At the Museum of Fine Arts – the second largest in Spain – housed in a former seminary just outside the old town, you will find works by Goya, Sorolla and many other major Spanish and European painters. For modern art, there is IVAM, and for contemporary work, head for the Centre del Carme – a gallery and performing arts venue in a 1th Century former monastery.
Valencia’s beaches and marina are some way from the old town, but are easily reached by public transport (the city has a good metro system), reasonably priced taxis or Uber.
City of Arts and Sciences
No trip to Valencia is complete without a visit to the City of Arts and Sciences, the eye-popping and architecturally stunning series of buildings designed by internationally famous local boy Santiago Calatrava and Madrid-born Félix Candela, opened in 1998, but not finally finished until 2005. A popular film location, the futuristic complex consists of Europe’s biggest aquarium, an opera house, an IMAX cinema, a lively science museum and a mini boating lake – and plenty more, including good bars and restaurants. It is on part of the bed of the river Turia, which was drained (and diverted) after disastrous floods in 1957, and is now an urban park stretching five miles through the city.
It’s a good idea to get a Valencia Tourist Card for unlimited public transport use and free or reduced entry to museums and attractions. visitvalencia.com
What To Buy
There are several branches of the El Corte Inglés department store in central Valencia – but for Spanish luxury goods, head for Poeta Querol street (where there is a ceramics shop from local, but internationally known, brand Lladró ). For design and fashion, the area near Calle Colón and Colón market are the places to go.

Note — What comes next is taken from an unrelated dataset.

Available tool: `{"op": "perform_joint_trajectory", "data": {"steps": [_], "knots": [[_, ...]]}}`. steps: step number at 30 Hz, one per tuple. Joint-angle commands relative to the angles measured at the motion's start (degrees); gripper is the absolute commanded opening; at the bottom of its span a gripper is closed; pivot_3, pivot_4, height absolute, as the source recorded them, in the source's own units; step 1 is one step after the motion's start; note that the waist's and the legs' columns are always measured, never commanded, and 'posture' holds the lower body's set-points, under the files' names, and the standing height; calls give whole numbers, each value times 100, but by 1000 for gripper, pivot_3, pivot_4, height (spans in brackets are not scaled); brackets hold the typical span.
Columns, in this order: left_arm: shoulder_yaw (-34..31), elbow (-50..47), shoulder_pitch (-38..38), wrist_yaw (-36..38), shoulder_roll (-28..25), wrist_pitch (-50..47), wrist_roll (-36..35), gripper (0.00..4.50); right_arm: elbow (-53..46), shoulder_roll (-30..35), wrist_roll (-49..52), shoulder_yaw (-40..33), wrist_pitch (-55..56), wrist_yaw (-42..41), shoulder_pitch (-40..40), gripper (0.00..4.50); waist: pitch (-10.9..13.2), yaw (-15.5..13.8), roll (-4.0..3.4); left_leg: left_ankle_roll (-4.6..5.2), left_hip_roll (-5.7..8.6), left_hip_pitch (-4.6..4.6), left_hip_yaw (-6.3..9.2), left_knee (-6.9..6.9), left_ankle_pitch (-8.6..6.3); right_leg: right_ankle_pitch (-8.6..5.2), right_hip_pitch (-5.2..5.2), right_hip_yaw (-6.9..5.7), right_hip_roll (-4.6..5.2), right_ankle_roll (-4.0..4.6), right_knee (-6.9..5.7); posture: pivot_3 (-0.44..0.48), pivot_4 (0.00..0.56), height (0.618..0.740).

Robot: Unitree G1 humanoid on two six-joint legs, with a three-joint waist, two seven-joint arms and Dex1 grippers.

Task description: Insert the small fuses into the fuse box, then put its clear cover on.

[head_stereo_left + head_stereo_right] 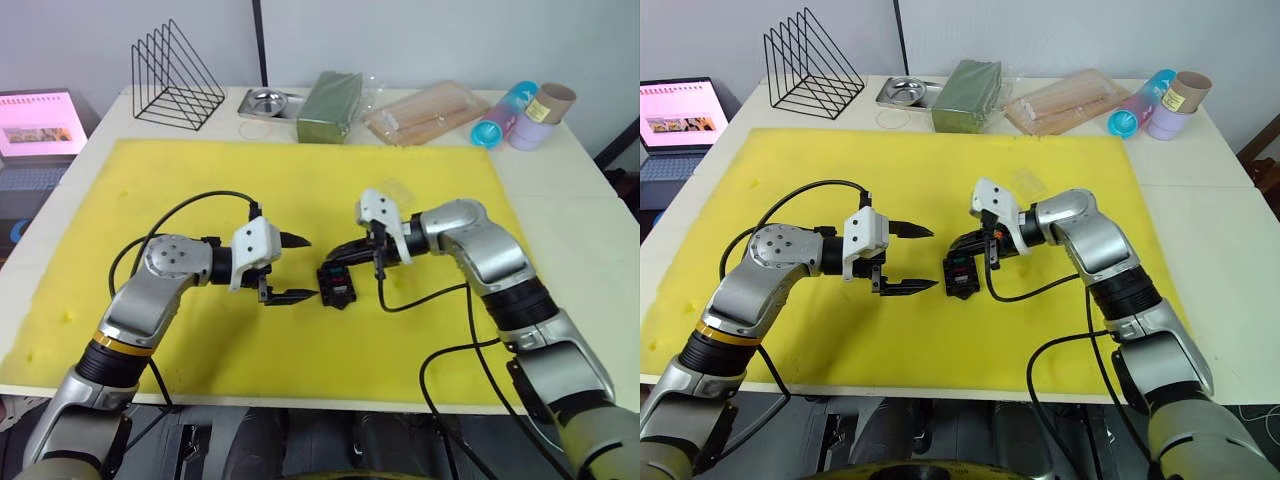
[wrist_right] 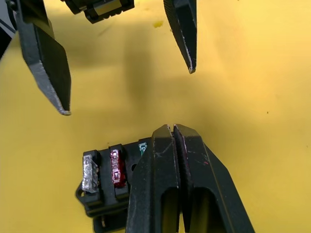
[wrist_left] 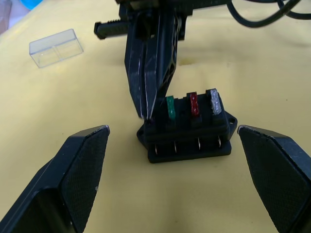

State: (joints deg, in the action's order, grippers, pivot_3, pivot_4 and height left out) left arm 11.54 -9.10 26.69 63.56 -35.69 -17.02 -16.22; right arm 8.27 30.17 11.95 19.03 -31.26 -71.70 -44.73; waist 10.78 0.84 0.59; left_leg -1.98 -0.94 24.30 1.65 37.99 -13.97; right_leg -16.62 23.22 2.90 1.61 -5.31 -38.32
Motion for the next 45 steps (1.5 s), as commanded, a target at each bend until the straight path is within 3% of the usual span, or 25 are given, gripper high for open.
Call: {"op": "perform_joint_trajectory", "data": {"steps": [1,13,24,31,37,40,44,45], "knots": [[-119,-114,27,6,-38,51,-50,4500,199,18,-284,308,41,-15,77,56,0,-1,0,0,0,0,0,0,0,0,0,0,0,0,0,0,150,740],[-125,-152,12,-1,-40,50,-59,4500,295,107,-505,556,-20,-3,160,56,-3,-12,0,0,1,-26,0,0,0,0,-30,-1,1,0,5,0,150,740],[-261,-302,23,9,-66,-115,-276,4500,-746,14,481,-614,-545,324,-101,56,0,-3,-1,0,-1,-42,3,-4,-1,-1,-46,-2,2,0,11,0,150,740],[-623,-469,-112,121,-454,-421,-564,4500,-1870,561,689,-1299,-442,647,415,56,1,-10,-1,0,-1,-33,5,-6,-1,-1,-37,-2,2,0,12,0,150,740],[-1082,-616,-453,350,-1232,-950,-873,4500,-2661,1909,1054,-2069,-821,377,1271,56,2,-3,0,0,-1,-29,1,-9,-1,-1,-32,-1,6,0,15,0,150,740],[-1360,-526,-676,509,-1647,-1056,-930,4500,-2741,2672,1264,-2683,-1040,138,1870,675,3,-4,1,0,-4,-29,2,-11,-1,-2,-33,-1,5,2,16,0,150,740],[-1594,-454,-967,721,-1953,-924,-957,4500,-2674,3173,1313,-3298,-916,114,2546,2113,3,-5,1,0,-8,-32,-5,-12,-1,-3,-34,0,6,3,18,0,150,740],[-1639,-448,-1039,763,-2004,-884,-949,4500,-2661,3267,1275,-3446,-835,84,2748,2285,3,-5,1,0,-8,-33,-8,-12,-1,-3,-34,0,5,3,18,0,150,740]]}}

If you’re looking for craft shops, make for the circular Plaza Redonda, and the area around it – including handmade fans from Abonicos Vibenca; and Ensedarte for hand printed silk items. The nearby area around the Mercado Central is also full of charming artisan shops. If you like jewellery, don’t miss Vincente Gracia’s shop in Calle de La Paz. The affable Gracia is celebrated around the world for his lovely pieces – some of them surprisingly affordable – with clients including Darryl Hannah and Andie MacDowell. The entrance to the shop is small, but upstairs is an eye opening workshop. Much of his work is inspired by Spain’s Islamic heritage.
Several airlines, including British Airways, EasyJet and Ryanair fly direct to Valencia.